Monday, June 23, 2014
Ind. Gov't. - "Greg Zoeller: Filing amicus briefs gives Indiana a voice in court"
That is the headline to our Indiana Attorney General's long opinion piece published Sunday in the Gary Post-Tribune. Some quotes:
As state government’s lawyer, I don’t make the laws but I have an obligation to defend the laws passed by the people’s elected representatives in the Legislature. My office defends Indiana statutes from curent legal challenges in court, but we also must anticipate future challenges. By participating in amicus briefs in other states’ lawsuits, we both sharpen Indiana’s legal arguments in preparation for our own later cases and ensure that our views are understood by the judges who create the precedents that may guide — or even control — our future cases. Filing amicus briefs to explain a state’s legal interests is intrinsic to the job description of a state attorney general.ILB: A few points on the opinion piece:
Cooperating with AG’s offices in other states, my office since January 2009 has authored or co-authored 29 amicus briefs that other states joined, or signed on to; and we joined another 113 briefs that other states authored. Of the briefs Indiana participated in at the U.S. Supreme Court, 34 were filed at the “cert petition” stage, where justices consider whether to accept an appeal from a lower court; and another 79 were filed at the “merits” stage after the court accepted a case. The rest were filed with other courts.
Staying in regular contact with our state AG counterparts, my office participates in briefs where states have strong common interests. Since 2009, approximately one-sixth of briefs were filed in cases involving the relationship between the federal government and states, as it’s important for states to raise questions if federal agencies exceed their authority. Approximately one in 10 briefs involved consumer protection and environmental laws impacting state enforcement authority. The largest group, one in four, involved criminal law. The vast majority of all criminal charges are filed by prosecutors at the state level, but many of the most serious state criminal cases eventually make their way to the federal judiciary on issues involving defendants’ constitutional rights to a fair trial. * * *
In my office, drafting and reviewing briefs is handled by Solicitor General Thomas M. Fisher, who has argued three cases before the U.S. Supreme Court and has written briefs in several more. Our salaried attorneys don’t charge billable hours and amicus work is factored into our budget the Legislature approved in advance.

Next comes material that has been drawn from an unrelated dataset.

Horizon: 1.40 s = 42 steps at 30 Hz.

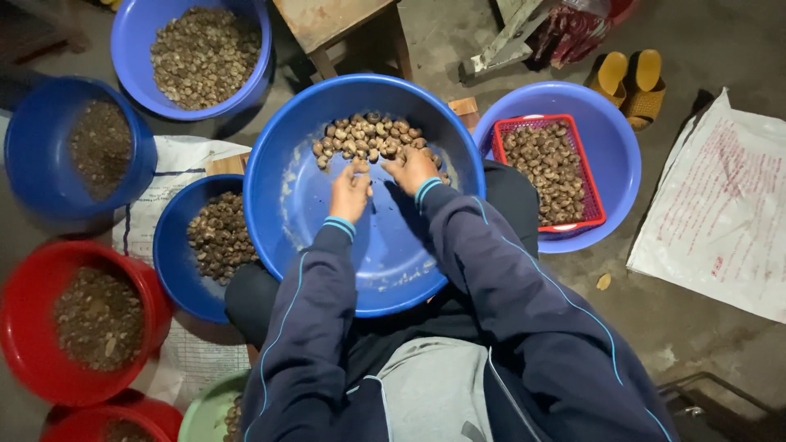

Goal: Manually sorting nuts from a large basin into smaller containers based on quality or type.

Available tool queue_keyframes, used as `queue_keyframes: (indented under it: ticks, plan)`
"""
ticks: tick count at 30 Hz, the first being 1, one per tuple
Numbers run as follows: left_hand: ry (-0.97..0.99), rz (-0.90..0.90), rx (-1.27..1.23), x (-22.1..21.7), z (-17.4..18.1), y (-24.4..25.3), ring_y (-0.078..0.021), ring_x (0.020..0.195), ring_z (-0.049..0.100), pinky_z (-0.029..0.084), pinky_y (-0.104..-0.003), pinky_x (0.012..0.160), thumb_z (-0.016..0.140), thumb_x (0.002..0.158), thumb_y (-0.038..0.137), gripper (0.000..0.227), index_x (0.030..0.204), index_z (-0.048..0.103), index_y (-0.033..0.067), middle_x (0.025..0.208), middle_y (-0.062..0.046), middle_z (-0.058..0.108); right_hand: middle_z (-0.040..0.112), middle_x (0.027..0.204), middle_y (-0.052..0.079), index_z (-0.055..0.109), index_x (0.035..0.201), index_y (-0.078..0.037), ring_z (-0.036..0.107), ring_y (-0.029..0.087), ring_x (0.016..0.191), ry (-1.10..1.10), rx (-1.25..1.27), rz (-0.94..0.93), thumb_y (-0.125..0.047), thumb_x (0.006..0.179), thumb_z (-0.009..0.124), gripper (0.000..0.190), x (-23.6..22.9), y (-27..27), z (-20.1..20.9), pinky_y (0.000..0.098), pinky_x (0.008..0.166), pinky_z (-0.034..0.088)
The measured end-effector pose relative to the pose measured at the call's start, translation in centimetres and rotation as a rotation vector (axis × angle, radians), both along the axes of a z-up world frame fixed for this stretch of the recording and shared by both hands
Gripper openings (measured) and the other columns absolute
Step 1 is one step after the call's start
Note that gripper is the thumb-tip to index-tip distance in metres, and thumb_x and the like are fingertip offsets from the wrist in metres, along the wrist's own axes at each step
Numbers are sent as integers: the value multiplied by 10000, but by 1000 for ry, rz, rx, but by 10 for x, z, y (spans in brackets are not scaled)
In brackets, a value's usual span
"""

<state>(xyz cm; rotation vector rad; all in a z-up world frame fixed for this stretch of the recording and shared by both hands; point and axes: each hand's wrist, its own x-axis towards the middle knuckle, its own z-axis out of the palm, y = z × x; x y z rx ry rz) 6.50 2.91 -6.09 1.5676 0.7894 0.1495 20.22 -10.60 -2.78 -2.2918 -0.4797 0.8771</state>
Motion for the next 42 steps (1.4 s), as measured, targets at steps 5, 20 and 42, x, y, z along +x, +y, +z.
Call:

Indiana should not stand silent as the important legal issues of our time are decided. By authoring or joining amicus briefs, our state government’s voice can be heard on fundamental issues even if we are not parties to a case. My office will continue to file and join them when they serve the interests of our state. [emphasis by ILB]
- First: "Our state government's voice" - The office of attorney general is not a constitutional office like the Governor, the General Assembly, and the Courts. It is created by statute. I do not find any provision in constitution or statute that names the attorney general as "our state government's voice." Nor I do not see see any statement in the opinion piece that these amicus briefs are filed at the direction of Indiana's governor. The governor is our state's chief executive.
- Second: According to the figures provided in the opinion piece, the AG's solicitor general's division has participated in 142 amicus briefs around the nation since Zoeller took office in 2009.
That is nearly a dozen-dozen (or more than seven-score). But we know little about them, other than that at least 29 of the amicus briefs were crafted in the Indiana AG's office, using state resources.
Five years ago, in 2009, the ILB had several entries under the heading "Who should decide Indiana's position on national legal issues? Who should know?." The ILB requested of the AG's office a list of the amicus briefs his office had filed. As it turned out, the AG's office was easily able to produce lists from both Zoeller's 2009 term and Carter's 2007-2009 terms. However, neither this information nor any updated information appears on the AG's website, or that of his Solicitor General division. The opinion piece from this weekend is the first updated, compiled information of any kind the ILB has seen in the past five years. At a minimum, the 29 amicus briefs authored in Zoeller's office should be available online via the AG's website, along with timely future updates.
- Third, according to this July 29, 2005 ILB post, the office of solictor general was created administratively by then-AG Carter in 2005:
Attorney General Steve Carter has named Special Counsel Thomas M. Fisher to the new position of Solicitor General. The solicitor general will be assigned specific cases of constitutional challenges as well as other cases with issues of vital interest to state government. The solicitor general will also review and make recommendations to the Attorney General on the state's participation in filing or signing amicus curiae, or "friend of the court," briefs.
The description does not say that the AG's view of "our state government's voice" about social issues in other states should be heard and financed with Indiana tax dollars. But in recent years the sole purpose of many of the 29 amicus briefs authored in the AG's office and filed in jurisdictions around the country has been to defend prohibitions against same-sex marriage in other states (sometimes even where a state's own elected officials have opted not to appeal a federal judge's ruling against that state's same-sex marriage prohibition).